■ **WHAT IS BEING ASKED**:
"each" is the word to look for; say how many lines of the listing below contain it, and nothing else.

━━━━━ DATA EXCERPT

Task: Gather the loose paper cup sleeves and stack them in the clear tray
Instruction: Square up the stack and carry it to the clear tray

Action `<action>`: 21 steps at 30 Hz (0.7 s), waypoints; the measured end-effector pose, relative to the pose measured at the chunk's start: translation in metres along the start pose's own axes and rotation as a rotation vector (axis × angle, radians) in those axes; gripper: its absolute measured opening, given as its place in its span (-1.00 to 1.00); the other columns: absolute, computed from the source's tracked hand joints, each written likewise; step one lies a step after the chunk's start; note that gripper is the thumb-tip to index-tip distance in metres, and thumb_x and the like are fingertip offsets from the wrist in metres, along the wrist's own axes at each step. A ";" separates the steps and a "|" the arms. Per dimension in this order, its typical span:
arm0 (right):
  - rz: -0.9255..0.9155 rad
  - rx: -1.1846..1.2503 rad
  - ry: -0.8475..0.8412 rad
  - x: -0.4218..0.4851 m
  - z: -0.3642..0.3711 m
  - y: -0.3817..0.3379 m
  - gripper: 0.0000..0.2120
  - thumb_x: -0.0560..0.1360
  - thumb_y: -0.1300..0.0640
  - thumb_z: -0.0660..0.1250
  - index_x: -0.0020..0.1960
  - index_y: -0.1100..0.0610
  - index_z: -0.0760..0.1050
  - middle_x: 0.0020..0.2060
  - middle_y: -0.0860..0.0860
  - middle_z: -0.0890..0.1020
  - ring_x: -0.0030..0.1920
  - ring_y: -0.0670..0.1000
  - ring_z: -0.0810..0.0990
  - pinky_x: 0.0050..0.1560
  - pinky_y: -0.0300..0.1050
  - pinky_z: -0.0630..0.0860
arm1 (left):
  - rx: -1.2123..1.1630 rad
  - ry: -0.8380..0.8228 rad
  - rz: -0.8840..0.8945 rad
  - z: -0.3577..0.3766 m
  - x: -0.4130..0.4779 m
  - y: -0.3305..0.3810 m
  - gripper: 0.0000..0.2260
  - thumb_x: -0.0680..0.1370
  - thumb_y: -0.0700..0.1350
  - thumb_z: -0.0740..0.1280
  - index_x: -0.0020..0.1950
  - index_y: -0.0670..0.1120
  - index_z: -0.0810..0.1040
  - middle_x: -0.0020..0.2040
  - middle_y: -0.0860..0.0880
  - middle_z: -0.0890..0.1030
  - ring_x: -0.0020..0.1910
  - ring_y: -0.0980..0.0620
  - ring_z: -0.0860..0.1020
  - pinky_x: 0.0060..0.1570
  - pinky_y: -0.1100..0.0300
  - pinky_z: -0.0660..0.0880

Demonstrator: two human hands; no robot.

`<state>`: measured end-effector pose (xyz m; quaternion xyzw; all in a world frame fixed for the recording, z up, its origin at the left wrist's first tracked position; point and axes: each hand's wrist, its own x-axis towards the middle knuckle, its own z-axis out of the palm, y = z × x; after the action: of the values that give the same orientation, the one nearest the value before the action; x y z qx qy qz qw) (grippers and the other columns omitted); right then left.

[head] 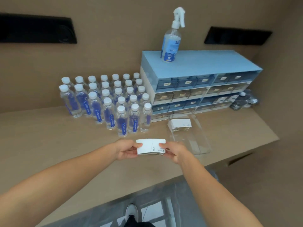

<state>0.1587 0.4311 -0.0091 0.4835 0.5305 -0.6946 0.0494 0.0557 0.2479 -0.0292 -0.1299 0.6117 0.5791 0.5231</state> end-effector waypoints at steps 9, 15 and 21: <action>-0.057 0.076 0.075 -0.006 -0.093 -0.031 -0.86 0.45 0.42 0.42 0.00 0.34 0.55 -0.18 0.21 0.71 -0.31 0.09 0.69 -0.36 -0.07 0.65 | 0.132 -0.013 0.100 0.111 0.014 0.018 -0.86 0.60 -0.26 0.35 0.16 -0.17 0.55 0.00 -0.13 0.67 -0.11 0.00 0.62 0.00 0.14 0.56; -0.081 -0.009 0.010 0.058 -0.140 -0.066 -0.81 0.46 0.41 0.41 0.07 0.33 0.55 -0.20 0.18 0.70 -0.26 0.08 0.70 -0.33 -0.10 0.63 | 0.168 0.124 0.181 0.169 0.057 0.038 -0.76 0.59 -0.27 0.36 0.25 -0.29 0.53 0.16 -0.22 0.67 0.07 -0.13 0.64 0.24 -0.03 0.55; -0.069 -0.179 -0.007 0.125 -0.169 -0.081 -0.89 0.48 0.35 0.41 -0.06 0.24 0.50 0.03 0.19 0.66 0.05 0.15 0.65 0.04 0.00 0.63 | 0.229 0.285 0.159 0.217 0.101 0.050 -0.71 0.63 -0.32 0.27 0.35 -0.33 0.44 0.20 -0.26 0.61 0.12 -0.20 0.62 0.02 -0.03 0.61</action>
<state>0.1503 0.6543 -0.0387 0.4559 0.6067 -0.6474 0.0702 0.0812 0.4915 -0.0328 -0.1017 0.7499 0.5208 0.3951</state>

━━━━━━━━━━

■ **YOUR SOLUTION**:
2